It's a long story, so I'll cut it short(ish)
Estranged from father in late teens after parent's divorced. Domestic violence in the marriage (him) and estrangement was my choice, never regretted it. The extended family on that side cut me off at that point and I never heard from any of them again (uncles, grandmother).
Very limited contact with mother. We've lived a considerable distance apart for almost twenty years. Communication limited to messages, usually started by her. Again, this is me resisting contact. Looking back as an adult, I can see that that she parentified me as a way of coping with the marriage, and there was a very unhealthy enmeshed relationship. Once I got married and had my own children, I found myself realising just what a terrible parent she had been (and continues to be). I find all contact with her now incredibly stressful and triggering.

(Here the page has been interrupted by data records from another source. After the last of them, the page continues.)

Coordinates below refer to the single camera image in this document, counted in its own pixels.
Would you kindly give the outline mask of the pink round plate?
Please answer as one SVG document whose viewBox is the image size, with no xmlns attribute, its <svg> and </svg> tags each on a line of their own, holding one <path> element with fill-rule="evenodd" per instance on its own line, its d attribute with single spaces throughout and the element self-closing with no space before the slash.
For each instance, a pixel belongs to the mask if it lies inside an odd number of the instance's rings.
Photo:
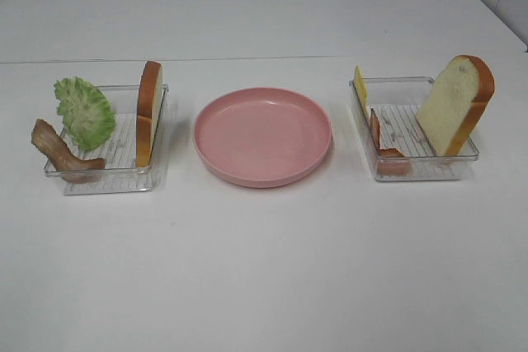
<svg viewBox="0 0 528 352">
<path fill-rule="evenodd" d="M 251 188 L 296 182 L 314 171 L 332 143 L 331 122 L 307 96 L 274 87 L 230 92 L 203 108 L 193 140 L 217 177 Z"/>
</svg>

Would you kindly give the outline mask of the green lettuce leaf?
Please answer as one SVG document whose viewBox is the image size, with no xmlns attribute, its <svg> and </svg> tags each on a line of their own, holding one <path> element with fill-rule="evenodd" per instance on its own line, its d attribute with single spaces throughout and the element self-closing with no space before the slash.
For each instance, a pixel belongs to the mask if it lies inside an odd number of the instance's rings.
<svg viewBox="0 0 528 352">
<path fill-rule="evenodd" d="M 57 114 L 81 151 L 104 144 L 116 128 L 116 116 L 103 92 L 80 77 L 65 77 L 54 84 Z"/>
</svg>

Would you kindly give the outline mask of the left clear plastic tray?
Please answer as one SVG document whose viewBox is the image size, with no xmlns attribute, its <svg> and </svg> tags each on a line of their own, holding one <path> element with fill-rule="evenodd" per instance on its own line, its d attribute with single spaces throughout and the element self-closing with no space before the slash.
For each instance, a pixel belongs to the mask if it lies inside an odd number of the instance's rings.
<svg viewBox="0 0 528 352">
<path fill-rule="evenodd" d="M 101 86 L 101 91 L 115 112 L 116 127 L 102 146 L 83 152 L 75 146 L 63 130 L 60 137 L 71 152 L 81 159 L 103 158 L 102 170 L 57 171 L 51 162 L 44 167 L 46 177 L 54 180 L 64 195 L 99 195 L 150 191 L 165 179 L 169 159 L 169 140 L 177 106 L 169 101 L 169 87 L 162 85 L 162 105 L 153 143 L 150 163 L 136 166 L 136 106 L 137 85 Z"/>
</svg>

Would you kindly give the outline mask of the right clear plastic tray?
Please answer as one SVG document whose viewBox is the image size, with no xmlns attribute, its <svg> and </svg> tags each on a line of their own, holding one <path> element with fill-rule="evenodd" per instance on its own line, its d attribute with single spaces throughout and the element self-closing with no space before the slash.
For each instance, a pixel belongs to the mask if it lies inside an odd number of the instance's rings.
<svg viewBox="0 0 528 352">
<path fill-rule="evenodd" d="M 464 178 L 466 170 L 479 159 L 479 151 L 469 138 L 457 156 L 438 157 L 429 144 L 416 113 L 426 100 L 432 77 L 370 77 L 364 82 L 368 89 L 367 109 L 375 110 L 380 122 L 380 146 L 396 148 L 409 160 L 411 171 L 404 176 L 384 176 L 377 173 L 380 158 L 376 155 L 370 134 L 370 119 L 366 119 L 353 82 L 351 111 L 372 176 L 377 181 L 442 181 Z"/>
</svg>

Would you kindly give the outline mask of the bacon strip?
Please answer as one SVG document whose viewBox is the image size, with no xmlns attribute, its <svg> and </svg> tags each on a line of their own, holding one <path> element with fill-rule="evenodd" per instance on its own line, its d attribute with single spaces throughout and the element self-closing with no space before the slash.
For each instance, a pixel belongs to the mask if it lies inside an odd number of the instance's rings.
<svg viewBox="0 0 528 352">
<path fill-rule="evenodd" d="M 380 122 L 373 108 L 370 109 L 370 134 L 374 140 L 376 155 L 380 158 L 377 173 L 384 176 L 404 176 L 411 171 L 409 160 L 396 148 L 380 146 Z"/>
<path fill-rule="evenodd" d="M 104 158 L 83 160 L 76 157 L 47 121 L 43 119 L 35 121 L 31 132 L 31 143 L 48 158 L 56 171 L 64 173 L 61 176 L 64 181 L 82 184 L 101 179 L 100 173 L 88 175 L 86 171 L 104 169 L 106 160 Z"/>
</svg>

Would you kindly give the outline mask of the bread slice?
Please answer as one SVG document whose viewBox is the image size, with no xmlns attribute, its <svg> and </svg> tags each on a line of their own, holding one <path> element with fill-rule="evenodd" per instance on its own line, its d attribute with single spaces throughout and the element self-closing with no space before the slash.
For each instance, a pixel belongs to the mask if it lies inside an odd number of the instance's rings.
<svg viewBox="0 0 528 352">
<path fill-rule="evenodd" d="M 158 62 L 148 61 L 144 65 L 137 101 L 135 159 L 137 167 L 146 167 L 150 162 L 162 100 L 163 67 Z"/>
<path fill-rule="evenodd" d="M 434 81 L 416 119 L 438 156 L 456 156 L 495 91 L 488 65 L 473 55 L 454 57 Z"/>
</svg>

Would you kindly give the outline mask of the yellow cheese slice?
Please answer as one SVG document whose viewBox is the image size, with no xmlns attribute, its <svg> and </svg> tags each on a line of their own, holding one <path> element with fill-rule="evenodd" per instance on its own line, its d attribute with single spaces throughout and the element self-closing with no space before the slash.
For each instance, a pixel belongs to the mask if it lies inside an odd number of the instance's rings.
<svg viewBox="0 0 528 352">
<path fill-rule="evenodd" d="M 370 118 L 370 111 L 367 109 L 368 89 L 358 66 L 355 67 L 353 85 L 356 89 L 356 93 L 361 104 L 361 109 L 363 110 L 364 116 L 368 120 Z"/>
</svg>

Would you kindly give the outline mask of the clear plastic tray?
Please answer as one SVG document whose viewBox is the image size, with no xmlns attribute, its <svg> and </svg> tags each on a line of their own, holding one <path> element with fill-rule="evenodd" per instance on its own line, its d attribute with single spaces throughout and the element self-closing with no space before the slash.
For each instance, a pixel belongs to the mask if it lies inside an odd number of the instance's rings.
<svg viewBox="0 0 528 352">
<path fill-rule="evenodd" d="M 137 85 L 101 86 L 101 91 L 115 112 L 116 127 L 102 146 L 83 152 L 75 146 L 63 130 L 60 137 L 71 152 L 81 159 L 103 158 L 102 170 L 57 171 L 51 162 L 44 167 L 46 177 L 54 180 L 64 195 L 99 195 L 150 191 L 165 179 L 169 159 L 169 140 L 177 106 L 169 101 L 169 87 L 162 85 L 162 105 L 153 143 L 150 163 L 136 166 L 136 106 Z"/>
<path fill-rule="evenodd" d="M 364 82 L 368 89 L 367 109 L 375 110 L 380 122 L 380 146 L 396 148 L 409 160 L 411 171 L 404 176 L 384 176 L 377 173 L 380 158 L 376 155 L 370 134 L 370 119 L 366 119 L 353 82 L 351 111 L 372 176 L 377 181 L 442 181 L 464 178 L 466 170 L 479 159 L 479 151 L 469 138 L 457 156 L 438 157 L 429 144 L 416 113 L 426 100 L 432 77 L 370 77 Z"/>
</svg>

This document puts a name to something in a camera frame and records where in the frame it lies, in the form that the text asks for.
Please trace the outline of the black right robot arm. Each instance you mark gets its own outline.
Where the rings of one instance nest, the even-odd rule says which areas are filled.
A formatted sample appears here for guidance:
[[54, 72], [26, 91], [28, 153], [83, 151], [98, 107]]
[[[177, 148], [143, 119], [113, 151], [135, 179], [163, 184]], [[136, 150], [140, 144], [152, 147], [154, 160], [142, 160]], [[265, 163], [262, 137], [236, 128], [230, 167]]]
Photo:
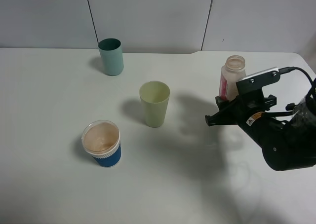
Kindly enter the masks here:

I don't have any contact with extended family on my mother's side. Predictably, due to the nature of the marriage, my father had made sure my mother was cut off from them. My mother picked these relationships up again after the divorce and my younger sibling was included in this, but I was at uni and she seemed to forget that maybe I should be included too (I wasn't even made aware it was happening), so I never got to know any of them. Bit awkward at my grandmother's funeral when they were all there and there was a sudden realisation that I had no idea who any of them were.
Sibling - haven't seen them in close to 20 years. I send stuff for birthday/christmas but get nothing in return. No contact to speak of.
Has anyone else found themselves in the same boat? I'm trying at the moment to figure out how to cope with my mother (with the help of a therapist) but sometimes look at the total lack of family and find it a bit shocking.